■ **What is required**
Every entry needs to be written out again exactly.

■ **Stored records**
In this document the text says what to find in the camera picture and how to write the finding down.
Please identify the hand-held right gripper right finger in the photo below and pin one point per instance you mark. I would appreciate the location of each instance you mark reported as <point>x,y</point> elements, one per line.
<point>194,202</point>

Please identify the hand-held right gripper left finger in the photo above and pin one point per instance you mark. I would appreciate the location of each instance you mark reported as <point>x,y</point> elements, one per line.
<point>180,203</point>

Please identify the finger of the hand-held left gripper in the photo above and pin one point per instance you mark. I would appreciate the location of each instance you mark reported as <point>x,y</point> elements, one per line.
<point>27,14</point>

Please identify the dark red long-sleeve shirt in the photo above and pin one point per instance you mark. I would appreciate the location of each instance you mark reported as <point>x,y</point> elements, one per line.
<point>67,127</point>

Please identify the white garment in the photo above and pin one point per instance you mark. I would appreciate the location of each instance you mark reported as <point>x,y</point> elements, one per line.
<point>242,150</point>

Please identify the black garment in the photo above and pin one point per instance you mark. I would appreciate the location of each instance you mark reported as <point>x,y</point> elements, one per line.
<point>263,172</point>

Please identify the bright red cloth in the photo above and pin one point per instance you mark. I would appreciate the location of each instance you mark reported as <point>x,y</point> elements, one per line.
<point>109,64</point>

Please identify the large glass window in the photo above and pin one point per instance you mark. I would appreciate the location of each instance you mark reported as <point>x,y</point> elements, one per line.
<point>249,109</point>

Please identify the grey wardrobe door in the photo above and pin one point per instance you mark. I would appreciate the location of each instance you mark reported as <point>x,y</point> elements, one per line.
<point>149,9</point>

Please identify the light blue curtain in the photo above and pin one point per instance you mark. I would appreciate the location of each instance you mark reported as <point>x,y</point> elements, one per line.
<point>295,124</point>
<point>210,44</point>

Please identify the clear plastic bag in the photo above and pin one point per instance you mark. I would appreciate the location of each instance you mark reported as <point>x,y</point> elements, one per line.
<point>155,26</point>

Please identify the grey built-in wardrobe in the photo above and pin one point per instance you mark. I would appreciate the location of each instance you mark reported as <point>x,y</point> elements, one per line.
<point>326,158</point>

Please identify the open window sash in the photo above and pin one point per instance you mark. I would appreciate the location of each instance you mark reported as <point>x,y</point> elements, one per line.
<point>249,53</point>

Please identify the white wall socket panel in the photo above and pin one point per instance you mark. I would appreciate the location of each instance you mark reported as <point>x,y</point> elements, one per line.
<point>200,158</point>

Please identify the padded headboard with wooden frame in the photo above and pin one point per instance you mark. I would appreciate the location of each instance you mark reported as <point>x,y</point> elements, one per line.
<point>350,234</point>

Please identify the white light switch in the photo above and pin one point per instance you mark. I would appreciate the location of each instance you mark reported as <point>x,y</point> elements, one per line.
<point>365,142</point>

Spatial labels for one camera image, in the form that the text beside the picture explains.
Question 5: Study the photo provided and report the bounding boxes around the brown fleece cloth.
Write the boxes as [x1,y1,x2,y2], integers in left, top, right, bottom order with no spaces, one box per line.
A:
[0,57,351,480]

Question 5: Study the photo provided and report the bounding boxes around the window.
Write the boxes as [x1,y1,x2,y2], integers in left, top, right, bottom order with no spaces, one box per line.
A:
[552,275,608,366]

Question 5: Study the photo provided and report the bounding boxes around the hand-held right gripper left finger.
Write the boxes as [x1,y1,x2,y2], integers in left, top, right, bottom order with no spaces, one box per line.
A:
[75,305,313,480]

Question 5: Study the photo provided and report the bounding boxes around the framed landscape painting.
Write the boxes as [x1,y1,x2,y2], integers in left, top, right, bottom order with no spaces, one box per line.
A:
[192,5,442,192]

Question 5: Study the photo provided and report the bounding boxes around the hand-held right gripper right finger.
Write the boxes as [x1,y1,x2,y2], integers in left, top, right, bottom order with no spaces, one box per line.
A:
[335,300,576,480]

■ **Output of the exercise**
In this document the text says what to find in the camera picture and how to write the finding down.
Please identify the hand-held right gripper right finger in the photo below and pin one point per instance you mark. I would appreciate the location of each instance you mark reported as <point>x,y</point> elements, one per line.
<point>194,202</point>

Please identify the hand-held right gripper left finger in the photo above and pin one point per instance you mark. I would appreciate the location of each instance you mark reported as <point>x,y</point> elements, one per line.
<point>180,203</point>

Please identify the finger of the hand-held left gripper in the photo above and pin one point per instance you mark. I would appreciate the location of each instance you mark reported as <point>x,y</point> elements, one per line.
<point>27,14</point>

Please identify the dark red long-sleeve shirt in the photo above and pin one point per instance you mark. I would appreciate the location of each instance you mark reported as <point>x,y</point> elements, one per line.
<point>67,127</point>

Please identify the white garment in the photo above and pin one point per instance you mark. I would appreciate the location of each instance you mark reported as <point>x,y</point> elements, one per line.
<point>242,150</point>

Please identify the black garment in the photo above and pin one point per instance you mark. I would appreciate the location of each instance you mark reported as <point>x,y</point> elements, one per line.
<point>263,172</point>

Please identify the bright red cloth in the photo above and pin one point per instance you mark. I would appreciate the location of each instance you mark reported as <point>x,y</point> elements, one per line.
<point>109,64</point>

Please identify the large glass window in the photo above and pin one point per instance you mark. I would appreciate the location of each instance you mark reported as <point>x,y</point> elements, one per line.
<point>249,109</point>

Please identify the grey wardrobe door in the photo above and pin one point per instance you mark. I would appreciate the location of each instance you mark reported as <point>x,y</point> elements, one per line.
<point>149,9</point>

Please identify the light blue curtain in the photo above and pin one point per instance you mark. I would appreciate the location of each instance you mark reported as <point>x,y</point> elements, one per line.
<point>295,124</point>
<point>210,44</point>

Please identify the clear plastic bag in the photo above and pin one point per instance you mark. I would appreciate the location of each instance you mark reported as <point>x,y</point> elements, one per line.
<point>155,26</point>

Please identify the grey built-in wardrobe in the photo above and pin one point per instance you mark. I would appreciate the location of each instance you mark reported as <point>x,y</point> elements, one per line.
<point>326,158</point>

Please identify the open window sash in the photo above and pin one point per instance you mark. I would appreciate the location of each instance you mark reported as <point>x,y</point> elements, one per line.
<point>249,53</point>

Please identify the white wall socket panel in the photo above and pin one point per instance you mark. I would appreciate the location of each instance you mark reported as <point>x,y</point> elements, one per line.
<point>200,158</point>

Please identify the padded headboard with wooden frame in the photo above and pin one point per instance you mark. I would appreciate the location of each instance you mark reported as <point>x,y</point> elements, one per line.
<point>350,234</point>

Please identify the white light switch in the photo above and pin one point per instance you mark. I would appreciate the location of each instance you mark reported as <point>x,y</point> elements, one per line.
<point>365,142</point>

Spatial labels for one camera image, in the form that the text beside the picture explains.
Question 5: Study the photo provided and report the bounding boxes around the brown fleece cloth.
Write the boxes as [x1,y1,x2,y2], integers in left, top, right, bottom order with no spaces, one box per line.
A:
[0,57,351,480]

Question 5: Study the photo provided and report the bounding boxes around the window.
Write the boxes as [x1,y1,x2,y2], integers in left, top, right, bottom order with no spaces, one box per line.
A:
[552,275,608,366]

Question 5: Study the photo provided and report the bounding boxes around the hand-held right gripper left finger.
Write the boxes as [x1,y1,x2,y2], integers in left, top, right, bottom order with no spaces, one box per line.
A:
[75,305,313,480]

Question 5: Study the photo provided and report the bounding boxes around the framed landscape painting.
Write the boxes as [x1,y1,x2,y2], integers in left, top, right, bottom order with no spaces, one box per line.
A:
[192,5,442,192]

Question 5: Study the photo provided and report the bounding boxes around the hand-held right gripper right finger.
Write the boxes as [x1,y1,x2,y2], integers in left, top, right, bottom order with no spaces, one box per line.
A:
[335,300,576,480]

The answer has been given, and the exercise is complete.